* Prompt *
Pictures aside, return every line below exactly as written.
##### Data shown
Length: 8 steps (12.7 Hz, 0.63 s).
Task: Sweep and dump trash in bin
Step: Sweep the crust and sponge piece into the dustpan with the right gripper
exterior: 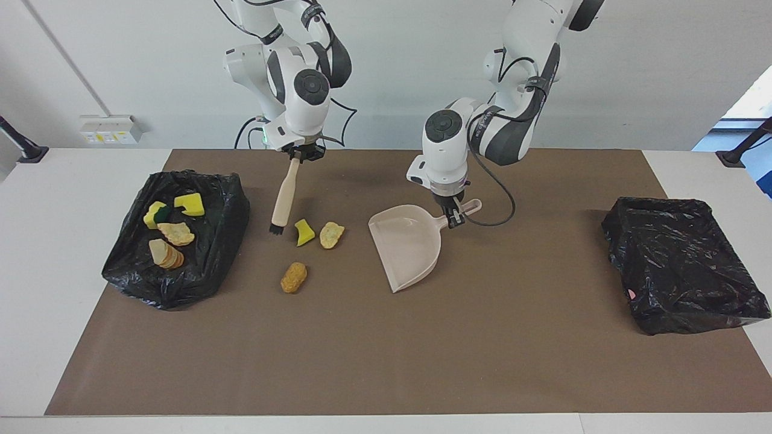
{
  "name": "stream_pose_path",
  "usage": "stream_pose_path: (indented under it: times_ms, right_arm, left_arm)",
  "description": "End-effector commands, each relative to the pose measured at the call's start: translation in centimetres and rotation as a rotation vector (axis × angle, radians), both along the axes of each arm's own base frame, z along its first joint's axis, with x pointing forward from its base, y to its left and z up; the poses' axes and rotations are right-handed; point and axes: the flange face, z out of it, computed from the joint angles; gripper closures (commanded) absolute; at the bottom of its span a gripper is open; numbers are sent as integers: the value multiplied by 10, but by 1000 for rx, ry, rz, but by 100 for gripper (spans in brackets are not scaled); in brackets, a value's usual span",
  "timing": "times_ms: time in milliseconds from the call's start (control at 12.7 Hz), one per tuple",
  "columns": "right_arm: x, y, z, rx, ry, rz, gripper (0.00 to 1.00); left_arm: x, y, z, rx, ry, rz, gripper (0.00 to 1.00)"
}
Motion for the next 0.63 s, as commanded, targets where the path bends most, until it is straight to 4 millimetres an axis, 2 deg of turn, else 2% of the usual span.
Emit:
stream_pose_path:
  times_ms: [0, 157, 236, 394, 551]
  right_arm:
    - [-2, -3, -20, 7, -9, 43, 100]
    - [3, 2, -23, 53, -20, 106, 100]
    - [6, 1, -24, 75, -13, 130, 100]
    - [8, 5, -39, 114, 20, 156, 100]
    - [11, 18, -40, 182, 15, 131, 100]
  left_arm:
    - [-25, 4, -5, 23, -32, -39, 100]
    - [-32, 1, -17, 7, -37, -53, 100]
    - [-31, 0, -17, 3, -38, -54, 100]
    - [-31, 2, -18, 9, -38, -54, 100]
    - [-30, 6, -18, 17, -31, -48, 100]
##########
* Exercise output *
Length: 8 steps (12.7 Hz, 0.63 s).
Task: Sweep and dump trash in bin
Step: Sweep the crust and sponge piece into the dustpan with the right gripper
exterior: 
{
  "name": "stream_pose_path",
  "usage": "stream_pose_path: (indented under it: times_ms, right_arm, left_arm)",
  "description": "End-effector commands, each relative to the pose measured at the call's start: translation in centimetres and rotation as a rotation vector (axis × angle, radians), both along the axes of each arm's own base frame, z along its first joint's axis, with x pointing forward from its base, y to its left and z up; the poses' axes and rotations are right-handed; point and axes: the flange face, z out of it, computed from the joint angles; gripper closures (commanded) absolute; at the bottom of its span a gripper is open; numbers are sent as integers: the value multiplied by 10, but by 1000 for rx, ry, rz, but by 100 for gripper (spans in brackets are not scaled); in brackets, a value's usual span",
  "timing": "times_ms: time in milliseconds from the call's start (control at 12.7 Hz), one per tuple",
  "columns": "right_arm: x, y, z, rx, ry, rz, gripper (0.00 to 1.00); left_arm: x, y, z, rx, ry, rz, gripper (0.00 to 1.00)"
}
Motion for the next 0.63 s, as commanded, targets where the path bends most, until it is straight to 4 millimetres an axis, 2 deg of turn, else 2% of the usual span.
Emit:
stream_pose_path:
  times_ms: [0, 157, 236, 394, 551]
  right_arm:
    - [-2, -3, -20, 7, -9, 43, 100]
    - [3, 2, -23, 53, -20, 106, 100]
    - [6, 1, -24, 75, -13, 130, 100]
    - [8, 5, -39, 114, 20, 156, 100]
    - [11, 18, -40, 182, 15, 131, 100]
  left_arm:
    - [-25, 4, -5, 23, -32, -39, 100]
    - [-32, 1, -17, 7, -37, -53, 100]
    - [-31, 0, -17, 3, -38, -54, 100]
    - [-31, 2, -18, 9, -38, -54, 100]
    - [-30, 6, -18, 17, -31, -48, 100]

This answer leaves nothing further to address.